# Gold Dataset Generator
<font size=3><strong>Author:</strong> Ashkan Soltanieh<br>
<strong>Date:</strong> Jan. 15, 2022</font>

## Table of Contents

<div class="alert alert-success mt-20">
    <ul>
        <li><a href="#Approach">Approach</a></li>
        <li><a href="#Quartile Analysis">Quartile Analysis</a></li>
        <li><a href="#Metadata">Metadata</a></li>
    </ul>
</div>

## Approach:
So far we have merged and cleaned part of the data. As a quick overview, we have cleaned the two datasets for wildfires, as well as merged and cleaned weather data. Additionally, weather data are aggregated by their daily mean and standard deviation to bring consistency into dataset and alignment with wildfire datasets. The process of cleaning the weather data to create the focus weather dataset based on wildfire date and location and drop the rest of redundancy is completed, and silver dataset contains required aggregated variables for merging datasets.

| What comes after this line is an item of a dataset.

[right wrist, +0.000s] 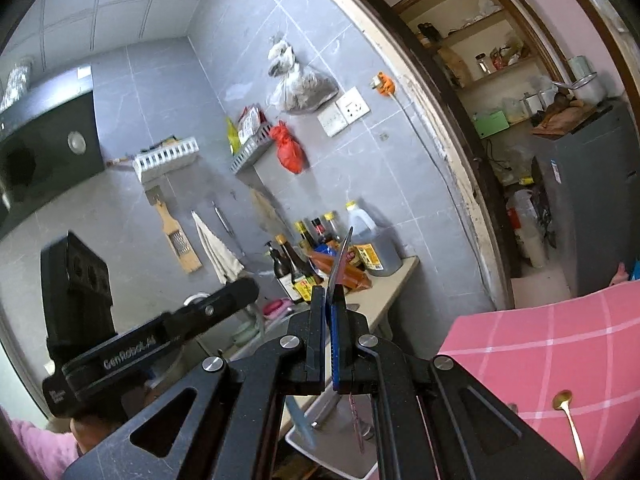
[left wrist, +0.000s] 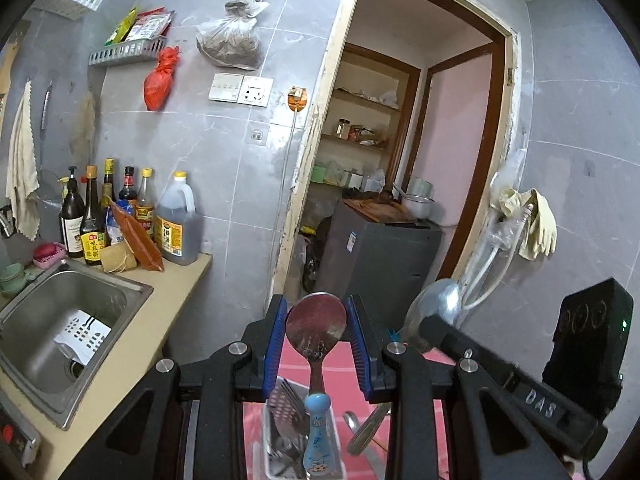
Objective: Organize utensils
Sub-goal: 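Carry the blue-handled spoon and thin utensil over the white holder with both tools, then open both tools to drop the utensils into the white holder, then move both tools back over the remaining utensils on the table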
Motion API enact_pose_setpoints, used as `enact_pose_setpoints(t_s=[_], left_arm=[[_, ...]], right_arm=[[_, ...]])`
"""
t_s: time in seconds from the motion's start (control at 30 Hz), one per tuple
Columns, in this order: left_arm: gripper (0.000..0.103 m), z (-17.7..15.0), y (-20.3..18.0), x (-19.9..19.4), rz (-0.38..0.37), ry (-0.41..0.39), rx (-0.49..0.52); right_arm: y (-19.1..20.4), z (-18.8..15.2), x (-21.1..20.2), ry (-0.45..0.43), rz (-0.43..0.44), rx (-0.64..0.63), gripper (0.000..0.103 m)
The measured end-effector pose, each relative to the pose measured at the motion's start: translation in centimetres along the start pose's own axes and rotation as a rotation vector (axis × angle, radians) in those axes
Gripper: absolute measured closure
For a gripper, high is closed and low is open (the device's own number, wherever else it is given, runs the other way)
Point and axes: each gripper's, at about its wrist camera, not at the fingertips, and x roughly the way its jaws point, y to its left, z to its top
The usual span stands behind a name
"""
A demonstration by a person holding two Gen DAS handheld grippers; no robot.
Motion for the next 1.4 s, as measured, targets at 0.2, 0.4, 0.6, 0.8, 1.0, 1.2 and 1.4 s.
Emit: enact_pose_setpoints(t_s=[0.2, 0.4, 0.6, 0.8, 1.0, 1.2, 1.4], left_arm=[[0.074, -1.7, 1.6, 2.3, -0.007, 0.011, 0.002], [0.074, -3.7, 2.1, 3.1, -0.025, 0.027, 0.028], [0.074, -5.1, 3.0, 3.6, -0.045, 0.062, 0.000], [0.073, -5.8, 4.2, 3.7, -0.082, 0.085, -0.051], [0.073, -5.8, 4.8, 3.2, -0.113, 0.090, -0.087], [0.064, -4.9, 4.4, 2.3, -0.101, 0.079, -0.096], [0.038, -4.3, 2.1, 0.7, -0.096, 0.038, -0.069]], right_arm=[[-0.3, -2.1, 2.0, 0.048, -0.036, -0.029, 0.100], [-0.7, -3.8, 3.1, 0.097, -0.064, -0.051, 0.100], [-1.2, -4.9, 3.2, 0.135, -0.078, -0.050, 0.100], [-1.5, -5.7, 3.2, 0.155, -0.095, -0.040, 0.100], [-1.5, -5.7, 2.6, 0.168, -0.117, -0.040, 0.093], [-0.9, -3.8, -0.3, 0.095, -0.173, -0.054, 0.066], [-0.6, -1.1, -5.3, -0.015, -0.280, -0.094, 0.036]])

In this notebook, our goal is to merge all dataset and start data preprocessing and exploratory analysis. The keys for merging Area of Burn and characteristics datasets are UID_Fire, and REF_ID, and Date_of_Burn. For merging wildfire and weather data we will be using rounded spatial locations data and date.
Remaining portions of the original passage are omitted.